Les associations de CPE et de garderies privées réclament des changements dans le processus d'attribution des nouvelles places pour le rendre plus transparent et éviter tout favoritisme. Elles condamnent la décision du gouvernement Charest d'éliminer la «concertation régionale» afin de se réserver la responsabilité de l'attribution des places.

Mis à jour le 16 févr. 2010
Tommy Chouinard LA PRESSE

Depuis des semaines, le Parti québécois accuse le gouvernement de favoritisme à l'égard de donateurs libéraux dans l'attribution de nouvelles places en garderie en 2008. La ministre de la Famille de l'époque, Michelle Courchesne, a confirmé à La Presse que c'est elle qui, à partir des évaluations faites par le Ministère, a sélectionné les projets qui obtiendraient des places. Elle a nié tout favoritisme et a assuré que les projets retenus répondaient aux critères fixés par son ministère.

L'Association québécoise des centres de la petite enfance (AQCPE) et l'Association des garderies privées du Québec (AGPQ) critiquent néanmoins le processus choisi par Québec. «On savait que la mécanique causerait un problème, que ce n'était pas assez transparent», a affirmé le président de l'AGPQ, Sylvain Lévesque.

L'AQCPE et l'AGPQ souhaitent que la responsabilité de l'attribution des places ne repose pas seulement entre les mains du ministre. Elles veulent que des instances régionales comme les Conférences régionales des élus (CRE) sélectionnent les projets et soumettent leurs recommandations à Québec. C'est le processus qui existait avant l'arrivée au pouvoir des libéraux.

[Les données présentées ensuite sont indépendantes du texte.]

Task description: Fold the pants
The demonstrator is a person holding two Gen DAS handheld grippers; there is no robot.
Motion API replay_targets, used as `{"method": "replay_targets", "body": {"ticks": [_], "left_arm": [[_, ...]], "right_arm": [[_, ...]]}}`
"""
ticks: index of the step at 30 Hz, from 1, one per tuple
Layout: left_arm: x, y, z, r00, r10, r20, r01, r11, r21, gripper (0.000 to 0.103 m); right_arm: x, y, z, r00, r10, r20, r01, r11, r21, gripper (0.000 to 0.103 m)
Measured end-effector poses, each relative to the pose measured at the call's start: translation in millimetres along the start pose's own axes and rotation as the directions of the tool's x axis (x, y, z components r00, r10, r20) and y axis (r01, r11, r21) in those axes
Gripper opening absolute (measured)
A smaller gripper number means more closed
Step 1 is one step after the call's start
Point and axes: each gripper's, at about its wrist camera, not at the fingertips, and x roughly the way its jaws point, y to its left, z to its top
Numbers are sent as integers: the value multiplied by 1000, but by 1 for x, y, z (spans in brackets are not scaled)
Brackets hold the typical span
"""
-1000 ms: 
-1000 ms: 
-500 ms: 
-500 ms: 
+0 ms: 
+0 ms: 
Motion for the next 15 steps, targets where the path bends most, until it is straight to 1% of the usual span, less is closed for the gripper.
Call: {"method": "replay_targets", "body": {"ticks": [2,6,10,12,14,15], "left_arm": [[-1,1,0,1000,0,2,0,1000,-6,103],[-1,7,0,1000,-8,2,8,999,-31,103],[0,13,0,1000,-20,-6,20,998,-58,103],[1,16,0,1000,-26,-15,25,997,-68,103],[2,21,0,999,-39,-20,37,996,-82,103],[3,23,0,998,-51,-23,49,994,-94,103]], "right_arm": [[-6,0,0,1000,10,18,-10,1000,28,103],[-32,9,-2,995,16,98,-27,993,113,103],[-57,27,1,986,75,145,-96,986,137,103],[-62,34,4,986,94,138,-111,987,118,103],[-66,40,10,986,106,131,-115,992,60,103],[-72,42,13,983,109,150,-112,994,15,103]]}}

Avant 2003, des élus locaux, des représentants de CPE, de garderies privées, de commissions scolaires, de la santé publique - entre autres - siégeaient à un comité créé par chaque centre régional de développement (CRD, devenus les CRE sous les libéraux). Ils étudiaient les projets de garderie en fonction de critères régionaux mais aussi des critères nationaux fixés par le ministère de la Famille. Québec attribuait ensuite les places en fonction des recommandations faites par les CRD. «C'était un véritable processus de concertation régionale», a noté le directeur général de l'AQCPE, Jean Robitaille.

«Les recommandations étaient acceptées à 99,9%», dit de son côté Sylvain Lévesque. «Il n'y a jamais eu de critique par rapport à ce processus.» Or, plusieurs promoteurs se sont plaints auprès de l'association au sujet des évaluations faites par le Ministère et des difficultés qu'ils ont eues à obtenir de l'information, a-t-il ajouté.

Le ministère de la Famille a reçu plus de 110 plaintes à la suite de l'appel d'offres lancé cette année-là, a constaté La Presse dans des documents obtenus grâce à la Loi sur l'accès à l'information. Dans la grande majorité des cas, des promoteurs de garderie privée ou de CPE se plaignent du fait que leur projet n'a pas été retenu. Certains contestent l'évaluation faite par le Ministère, alors que d'autres sont mécontents du traitement de leur dossier.

Sous le couvert de l'anonymat, des représentants CRE ont plaidé eux aussi en faveur du retour de la «concertation régionale». Ils ont critiqué le processus choisi en 2008.

Le gouvernement Charest a permis l'ouverture de 18 000 nouvelles places dans des CPE et des garderies privées en 2008. Il a retenu 487 des 2000 projets présentés.